Effects of electrostatic field on the phase properties of mixed-stack organic charge-transfer compounds.

Abstract

We have studied the effects of an external electric field on the phase properties of mixed-stack organic charge-transfer complexes through illustrative calculations based on the ionic crystal model, paying special attention to the roles of electrostatic energy. The ground-state charge configurations of tetrathiafulvalene-p-chloranil (TTF-CA) under electric fields have been explored mainly by the Monte Carlo simulated annealing method in the cases of one-dimensional chain, three-dimensional bulk crystal, and thin film. It has been found for TTF-CA bulk crystals at room temperature and ambient pressure that the applied electric field beyond approximately ${10}^{6}$ V/cm would induce a transition from the neutral phase to the charge-separated phase in which positively and negatively charged donor-acceptor pairs, ${\mathit{D}}^{+}$${\mathit{A}}^{0}$ and ${\mathit{D}}^{0}$${\mathit{A}}^{\mathrm{\ensuremath{-}}}$, separately appear near both ends of DA stack chains.
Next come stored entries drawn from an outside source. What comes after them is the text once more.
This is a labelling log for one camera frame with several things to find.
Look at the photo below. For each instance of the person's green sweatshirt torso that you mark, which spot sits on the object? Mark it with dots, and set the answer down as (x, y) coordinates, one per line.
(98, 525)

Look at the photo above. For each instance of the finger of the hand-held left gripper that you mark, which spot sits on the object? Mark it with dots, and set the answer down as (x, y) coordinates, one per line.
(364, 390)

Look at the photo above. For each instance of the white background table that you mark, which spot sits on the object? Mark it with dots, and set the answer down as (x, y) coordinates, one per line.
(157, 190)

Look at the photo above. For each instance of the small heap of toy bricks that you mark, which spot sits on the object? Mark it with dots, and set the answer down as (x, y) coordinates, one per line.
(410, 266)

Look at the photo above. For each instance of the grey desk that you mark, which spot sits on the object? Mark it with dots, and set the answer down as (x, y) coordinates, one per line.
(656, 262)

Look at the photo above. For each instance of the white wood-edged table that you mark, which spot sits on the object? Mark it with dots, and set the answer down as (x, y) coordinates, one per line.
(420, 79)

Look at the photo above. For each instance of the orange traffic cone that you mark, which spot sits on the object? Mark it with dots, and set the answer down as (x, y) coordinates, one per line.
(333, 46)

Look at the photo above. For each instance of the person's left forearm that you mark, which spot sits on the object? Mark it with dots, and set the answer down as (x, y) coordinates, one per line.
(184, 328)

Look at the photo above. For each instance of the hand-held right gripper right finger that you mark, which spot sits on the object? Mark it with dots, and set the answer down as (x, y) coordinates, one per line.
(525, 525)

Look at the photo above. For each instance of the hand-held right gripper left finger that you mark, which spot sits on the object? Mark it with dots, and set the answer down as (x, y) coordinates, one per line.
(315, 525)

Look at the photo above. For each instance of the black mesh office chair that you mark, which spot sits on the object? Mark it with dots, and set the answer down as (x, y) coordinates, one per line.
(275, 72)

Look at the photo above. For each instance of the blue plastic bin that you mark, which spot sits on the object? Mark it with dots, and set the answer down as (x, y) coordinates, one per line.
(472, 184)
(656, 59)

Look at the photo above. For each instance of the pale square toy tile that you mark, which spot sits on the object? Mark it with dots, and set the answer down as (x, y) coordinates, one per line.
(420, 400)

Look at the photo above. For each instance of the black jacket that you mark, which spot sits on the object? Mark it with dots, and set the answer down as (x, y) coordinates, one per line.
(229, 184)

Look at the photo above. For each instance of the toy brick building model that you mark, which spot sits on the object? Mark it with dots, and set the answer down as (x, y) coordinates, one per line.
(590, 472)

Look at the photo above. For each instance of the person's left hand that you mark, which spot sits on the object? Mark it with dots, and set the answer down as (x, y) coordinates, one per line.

Investigating the phase structure of charge-transfer complexes through the variations in ionization energy, Madelung energy, and external field, we have also found that the applied field can cause a neutral-ionic transition of mixed-stack organic charge-transfer compounds in the close vicinity of neutral-ionic phase boundary. We then discuss the feasibility of this electric-field-induced neutral-ionic transition in actual organic-complex systems in terms of employing compounds other than TTF-CA or of varying temperature, pressure, and film thickness to approach the systems to the neutral-ionic phase boundary.